Your assignment ▸ Could you please repeat the data below word for word?
═══
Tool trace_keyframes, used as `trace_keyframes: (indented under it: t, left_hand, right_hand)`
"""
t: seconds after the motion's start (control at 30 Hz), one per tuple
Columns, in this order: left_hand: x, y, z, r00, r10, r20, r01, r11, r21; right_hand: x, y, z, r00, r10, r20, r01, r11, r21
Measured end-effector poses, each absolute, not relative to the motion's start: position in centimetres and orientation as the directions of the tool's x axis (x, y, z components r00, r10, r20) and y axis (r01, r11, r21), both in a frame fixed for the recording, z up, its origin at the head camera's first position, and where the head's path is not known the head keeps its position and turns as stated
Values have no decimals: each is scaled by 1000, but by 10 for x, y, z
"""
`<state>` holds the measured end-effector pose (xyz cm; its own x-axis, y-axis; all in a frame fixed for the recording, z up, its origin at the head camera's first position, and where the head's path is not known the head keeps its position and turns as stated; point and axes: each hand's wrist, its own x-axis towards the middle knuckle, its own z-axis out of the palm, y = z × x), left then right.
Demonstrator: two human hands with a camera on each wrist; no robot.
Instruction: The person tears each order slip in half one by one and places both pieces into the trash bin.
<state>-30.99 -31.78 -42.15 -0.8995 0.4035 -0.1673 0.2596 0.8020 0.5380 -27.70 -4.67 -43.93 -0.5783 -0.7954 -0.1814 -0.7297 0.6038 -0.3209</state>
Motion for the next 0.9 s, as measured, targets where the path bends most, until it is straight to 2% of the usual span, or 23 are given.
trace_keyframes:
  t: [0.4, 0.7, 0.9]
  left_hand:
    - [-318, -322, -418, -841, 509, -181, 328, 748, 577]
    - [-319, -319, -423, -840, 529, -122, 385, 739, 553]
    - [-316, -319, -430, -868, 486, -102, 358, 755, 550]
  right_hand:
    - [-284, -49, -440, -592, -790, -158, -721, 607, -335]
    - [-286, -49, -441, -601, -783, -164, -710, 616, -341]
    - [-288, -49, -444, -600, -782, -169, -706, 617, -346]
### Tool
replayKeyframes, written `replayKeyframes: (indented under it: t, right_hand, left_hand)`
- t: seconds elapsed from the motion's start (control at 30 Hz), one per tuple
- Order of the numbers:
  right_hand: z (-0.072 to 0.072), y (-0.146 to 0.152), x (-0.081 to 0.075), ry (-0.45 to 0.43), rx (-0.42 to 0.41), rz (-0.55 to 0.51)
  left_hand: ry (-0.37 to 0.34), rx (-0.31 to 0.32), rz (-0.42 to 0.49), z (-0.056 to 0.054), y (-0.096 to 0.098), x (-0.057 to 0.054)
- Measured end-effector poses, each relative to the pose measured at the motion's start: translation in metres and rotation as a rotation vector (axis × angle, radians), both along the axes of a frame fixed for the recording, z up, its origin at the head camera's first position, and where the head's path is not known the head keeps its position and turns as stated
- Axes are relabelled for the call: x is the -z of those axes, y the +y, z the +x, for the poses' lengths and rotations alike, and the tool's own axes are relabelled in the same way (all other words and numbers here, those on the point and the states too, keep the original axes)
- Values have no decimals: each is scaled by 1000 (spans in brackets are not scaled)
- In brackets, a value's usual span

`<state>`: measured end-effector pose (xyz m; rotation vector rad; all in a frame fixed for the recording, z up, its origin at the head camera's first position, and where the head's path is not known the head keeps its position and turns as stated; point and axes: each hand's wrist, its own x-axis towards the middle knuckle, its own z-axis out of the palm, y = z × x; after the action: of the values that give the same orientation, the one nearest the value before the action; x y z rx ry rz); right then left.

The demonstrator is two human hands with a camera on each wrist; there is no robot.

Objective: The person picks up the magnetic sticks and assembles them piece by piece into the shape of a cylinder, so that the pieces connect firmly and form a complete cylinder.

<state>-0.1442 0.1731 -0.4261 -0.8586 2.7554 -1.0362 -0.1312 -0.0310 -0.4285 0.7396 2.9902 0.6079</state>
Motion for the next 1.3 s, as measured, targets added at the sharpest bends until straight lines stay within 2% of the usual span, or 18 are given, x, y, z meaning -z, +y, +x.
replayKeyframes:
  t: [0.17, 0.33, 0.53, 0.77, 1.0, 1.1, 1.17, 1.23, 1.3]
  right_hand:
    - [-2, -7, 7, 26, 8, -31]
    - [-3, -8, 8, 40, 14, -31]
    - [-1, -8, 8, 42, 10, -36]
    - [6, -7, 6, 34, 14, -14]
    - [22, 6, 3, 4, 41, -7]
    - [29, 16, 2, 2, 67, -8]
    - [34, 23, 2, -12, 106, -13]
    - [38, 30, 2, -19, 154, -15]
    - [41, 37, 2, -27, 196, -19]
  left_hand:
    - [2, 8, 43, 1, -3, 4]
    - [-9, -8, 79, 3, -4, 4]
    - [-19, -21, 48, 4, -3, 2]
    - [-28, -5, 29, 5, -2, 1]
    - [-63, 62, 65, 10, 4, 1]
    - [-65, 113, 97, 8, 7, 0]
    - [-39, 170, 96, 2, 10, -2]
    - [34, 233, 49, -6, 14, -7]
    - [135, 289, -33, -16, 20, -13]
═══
Problem solution ▸
Tool trace_keyframes, used as `trace_keyframes: (indented under it: t, left_hand, right_hand)`
"""
t: seconds after the motion's start (control at 30 Hz), one per tuple
Columns, in this order: left_hand: x, y, z, r00, r10, r20, r01, r11, r21; right_hand: x, y, z, r00, r10, r20, r01, r11, r21
Measured end-effector poses, each absolute, not relative to the motion's start: position in centimetres and orientation as the directions of the tool's x axis (x, y, z components r00, r10, r20) and y axis (r01, r11, r21), both in a frame fixed for the recording, z up, its origin at the head camera's first position, and where the head's path is not known the head keeps its position and turns as stated
Values have no decimals: each is scaled by 1000, but by 10 for x, y, z
"""
`<state>` holds the measured end-effector pose (xyz cm; its own x-axis, y-axis; all in a frame fixed for the recording, z up, its origin at the head camera's first position, and where the head's path is not known the head keeps its position and turns as stated; point and axes: each hand's wrist, its own x-axis towards the middle knuckle, its own z-axis out of the palm, y = z × x), left then right.
Demonstrator: two human hands with a camera on each wrist; no robot.
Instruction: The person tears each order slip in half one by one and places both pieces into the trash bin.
<state>-30.99 -31.78 -42.15 -0.8995 0.4035 -0.1673 0.2596 0.8020 0.5380 -27.70 -4.67 -43.93 -0.5783 -0.7954 -0.1814 -0.7297 0.6038 -0.3209</state>
Motion for the next 0.9 s, as measured, targets where the path bends most, until it is straight to 2% of the usual span, or 23 are given.
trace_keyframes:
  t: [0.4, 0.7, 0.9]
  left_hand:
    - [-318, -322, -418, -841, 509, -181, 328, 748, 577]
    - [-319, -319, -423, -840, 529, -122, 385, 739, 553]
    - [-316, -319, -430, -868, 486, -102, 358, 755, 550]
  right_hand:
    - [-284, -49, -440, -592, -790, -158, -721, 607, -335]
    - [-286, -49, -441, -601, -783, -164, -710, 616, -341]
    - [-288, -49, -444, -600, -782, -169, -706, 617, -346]
### Tool
replayKeyframes, written `replayKeyframes: (indented under it: t, right_hand, left_hand)`
- t: seconds elapsed from the motion's start (control at 30 Hz), one per tuple
- Order of the numbers:
  right_hand: z (-0.072 to 0.072), y (-0.146 to 0.152), x (-0.081 to 0.075), ry (-0.45 to 0.43), rx (-0.42 to 0.41), rz (-0.55 to 0.51)
  left_hand: ry (-0.37 to 0.34), rx (-0.31 to 0.32), rz (-0.42 to 0.49), z (-0.056 to 0.054), y (-0.096 to 0.098), x (-0.057 to 0.054)
- Measured end-effector poses, each relative to the pose measured at the motion's start: translation in metres and rotation as a rotation vector (axis × angle, radians), both along the axes of a frame fixed for the recording, z up, its origin at the head camera's first position, and where the head's path is not known the head keeps its position and turns as stated
- Axes are relabelled for the call: x is the -z of those axes, y the +y, z the +x, for the poses' lengths and rotations alike, and the tool's own axes are relabelled in the same way (all other words and numbers here, those on the point and the states too, keep the original axes)
- Values have no decimals: each is scaled by 1000 (spans in brackets are not scaled)
- In brackets, a value's usual span

`<state>`: measured end-effector pose (xyz m; rotation vector rad; all in a frame fixed for the recording, z up, its origin at the head camera's first position, and where the head's path is not known the head keeps its position and turns as stated; point and axes: each hand's wrist, its own x-axis towards the middle knuckle, its own z-axis out of the palm, y = z × x; after the action: of the values that give the same orientation, the one nearest the value before the action; x y z rx ry rz); right then left.

The demonstrator is two human hands with a camera on each wrist; there is no robot.

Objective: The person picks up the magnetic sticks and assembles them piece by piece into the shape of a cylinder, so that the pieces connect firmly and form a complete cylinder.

<state>-0.1442 0.1731 -0.4261 -0.8586 2.7554 -1.0362 -0.1312 -0.0310 -0.4285 0.7396 2.9902 0.6079</state>
Motion for the next 1.3 s, as measured, targets added at the sharpest bends until straight lines stay within 2% of the usual span, or 18 are given, x, y, z meaning -z, +y, +x.
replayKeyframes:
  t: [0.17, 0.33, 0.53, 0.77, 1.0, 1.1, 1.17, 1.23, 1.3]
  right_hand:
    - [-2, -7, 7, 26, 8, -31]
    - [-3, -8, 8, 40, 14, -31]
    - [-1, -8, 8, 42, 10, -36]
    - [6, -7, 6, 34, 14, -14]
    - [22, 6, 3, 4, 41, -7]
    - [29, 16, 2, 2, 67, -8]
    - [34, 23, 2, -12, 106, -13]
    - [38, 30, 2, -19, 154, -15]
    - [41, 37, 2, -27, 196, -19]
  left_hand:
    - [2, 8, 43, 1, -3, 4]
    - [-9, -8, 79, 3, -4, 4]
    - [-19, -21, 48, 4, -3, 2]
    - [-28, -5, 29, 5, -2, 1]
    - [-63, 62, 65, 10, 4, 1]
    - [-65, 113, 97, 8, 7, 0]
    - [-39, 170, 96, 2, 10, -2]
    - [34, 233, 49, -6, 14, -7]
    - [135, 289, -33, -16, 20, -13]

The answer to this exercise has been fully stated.